The researchers note that these findings may have implications for the current practice of food preservation. “Given that the U.S. Food and Drug Administration has declared propionate to be generally recognized as safe with no known adverse effects, there is currently no limitation on its utilization other than as required by good manufacturing practice. Here, we report that exogenous propionate leads to a rapid activation of the sympathetic nervous system, resulting in an increase in both glucagon and FABP4. The increase of both of these fasting hormones in the postprandial state drives enhanced endogenous glucose production, likely due to glycogenolysis, leading to hyperglycemia and compensatory hyperinsulinemia.”

They warn that repeated daily exposure to propionate for prolonged periods may have important implications for public health as this points to potential actions and underlying mechanisms associated with propionate in humans.

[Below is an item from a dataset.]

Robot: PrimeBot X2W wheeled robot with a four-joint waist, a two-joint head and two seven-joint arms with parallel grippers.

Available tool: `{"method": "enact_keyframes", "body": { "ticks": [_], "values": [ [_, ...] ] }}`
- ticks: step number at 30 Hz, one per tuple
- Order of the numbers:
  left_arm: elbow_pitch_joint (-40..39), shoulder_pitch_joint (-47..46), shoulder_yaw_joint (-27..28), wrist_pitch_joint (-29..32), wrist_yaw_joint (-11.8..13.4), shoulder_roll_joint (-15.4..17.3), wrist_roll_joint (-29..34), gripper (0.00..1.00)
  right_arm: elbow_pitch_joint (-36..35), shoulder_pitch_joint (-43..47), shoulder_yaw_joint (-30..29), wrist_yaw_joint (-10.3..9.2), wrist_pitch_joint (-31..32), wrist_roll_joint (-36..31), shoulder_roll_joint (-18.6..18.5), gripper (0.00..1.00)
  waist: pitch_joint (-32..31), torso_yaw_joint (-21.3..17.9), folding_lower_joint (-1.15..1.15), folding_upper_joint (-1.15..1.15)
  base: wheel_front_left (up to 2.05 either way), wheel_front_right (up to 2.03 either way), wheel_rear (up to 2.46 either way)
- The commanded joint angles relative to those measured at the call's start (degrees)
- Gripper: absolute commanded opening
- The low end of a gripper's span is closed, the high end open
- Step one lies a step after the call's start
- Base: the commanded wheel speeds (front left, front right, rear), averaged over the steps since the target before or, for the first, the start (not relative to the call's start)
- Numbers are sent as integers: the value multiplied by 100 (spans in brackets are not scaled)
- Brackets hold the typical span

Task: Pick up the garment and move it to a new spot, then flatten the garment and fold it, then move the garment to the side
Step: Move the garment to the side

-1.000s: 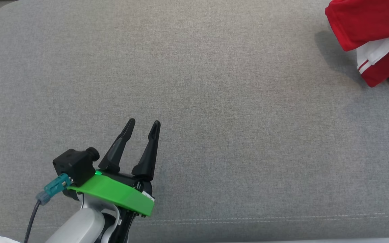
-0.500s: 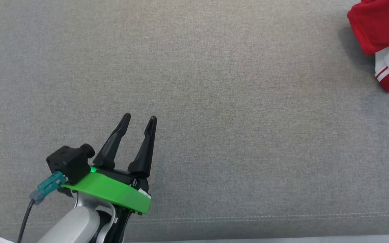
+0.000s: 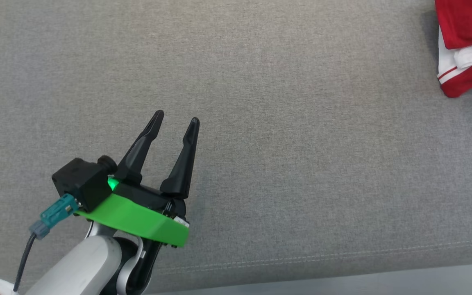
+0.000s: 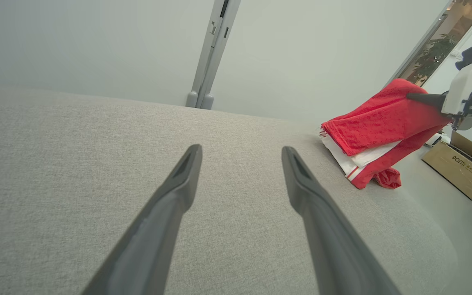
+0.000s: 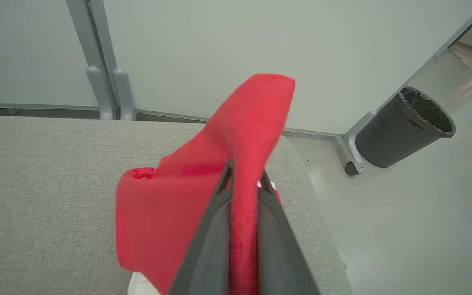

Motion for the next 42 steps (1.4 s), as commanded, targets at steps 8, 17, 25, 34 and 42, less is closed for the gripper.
{"method": "enact_keyframes", "body": {
  "ticks": [8,17,25,34,42],
  "values": [
    [-14,-830,-302,285,-163,-307,316,100,110,-356,143,-3,-276,50,59,0,546,-585,0,0,0,0,0],
    [166,-1265,-489,380,-292,-557,449,100,260,-599,340,-3,-551,-100,-29,0,875,-724,0,0,0,0,0],
    [51,-1329,-448,442,-209,-414,531,100,596,-753,481,-3,-824,-474,-271,0,1189,-582,0,0,0,0,0],
    [-139,-1380,-459,529,-111,-300,634,100,1181,-961,455,-3,-1191,-1310,-435,7,1497,-440,0,0,0,0,0],
    [-223,-1347,-427,540,-51,-231,643,100,1665,-1017,169,-3,-1524,-2014,-398,100,1580,-374,0,0,0,0,0]
  ]
}}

There are alternatives that could be used for food preservation, such as vinegar, essential oils and wheat starches that would yield public health benefits.

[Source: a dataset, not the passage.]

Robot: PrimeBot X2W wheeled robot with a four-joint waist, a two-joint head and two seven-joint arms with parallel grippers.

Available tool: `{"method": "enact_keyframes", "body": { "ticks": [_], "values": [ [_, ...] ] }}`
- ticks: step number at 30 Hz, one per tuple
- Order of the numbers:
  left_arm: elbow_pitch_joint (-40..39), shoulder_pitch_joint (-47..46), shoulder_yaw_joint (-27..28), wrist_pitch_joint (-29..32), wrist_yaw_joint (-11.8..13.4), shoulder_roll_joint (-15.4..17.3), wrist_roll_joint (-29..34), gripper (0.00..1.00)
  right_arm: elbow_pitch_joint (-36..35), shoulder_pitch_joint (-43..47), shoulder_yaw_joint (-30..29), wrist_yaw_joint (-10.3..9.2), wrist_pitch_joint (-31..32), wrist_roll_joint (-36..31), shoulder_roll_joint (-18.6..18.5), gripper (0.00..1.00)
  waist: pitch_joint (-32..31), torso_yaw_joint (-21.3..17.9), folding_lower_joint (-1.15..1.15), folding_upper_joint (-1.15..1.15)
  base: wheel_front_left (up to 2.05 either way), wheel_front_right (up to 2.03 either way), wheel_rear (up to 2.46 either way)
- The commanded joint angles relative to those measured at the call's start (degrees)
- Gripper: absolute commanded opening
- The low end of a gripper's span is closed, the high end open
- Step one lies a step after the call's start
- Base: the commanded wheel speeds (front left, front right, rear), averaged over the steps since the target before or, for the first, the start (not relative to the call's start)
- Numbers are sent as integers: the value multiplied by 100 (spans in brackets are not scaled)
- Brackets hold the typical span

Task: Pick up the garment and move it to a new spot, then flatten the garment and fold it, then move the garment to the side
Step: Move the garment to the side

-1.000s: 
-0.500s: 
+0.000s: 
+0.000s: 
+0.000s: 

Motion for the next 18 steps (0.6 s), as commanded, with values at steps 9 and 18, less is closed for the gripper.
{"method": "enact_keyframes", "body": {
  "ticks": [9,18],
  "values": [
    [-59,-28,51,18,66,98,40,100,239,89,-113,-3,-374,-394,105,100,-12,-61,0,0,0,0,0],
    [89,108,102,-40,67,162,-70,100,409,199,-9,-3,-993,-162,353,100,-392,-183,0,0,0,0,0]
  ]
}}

Conclusion / “Human consumption of propionate at a dose used to extend shelf life and preserve food was sufficient to reproduce the hormonal response to acute propionate exposure observed in mice. Furthermore, chronic exposure of mice to an equivalent daily propionate dose resulted in an increase in plasma concentrations of the insulin counter-regulatory hormones, glucagon and FABP4, and the development of insulin resistance, hyperinsulinemia, and gradual weight gain. The relevance of propionate to insulin resistance and obesity in humans was also suggested in a large, long-term, dietary interventional study (DIRECT), in which the reduction in plasma propionate in response to a weight-loss diet was independently associated with improved insulin sensitivity.”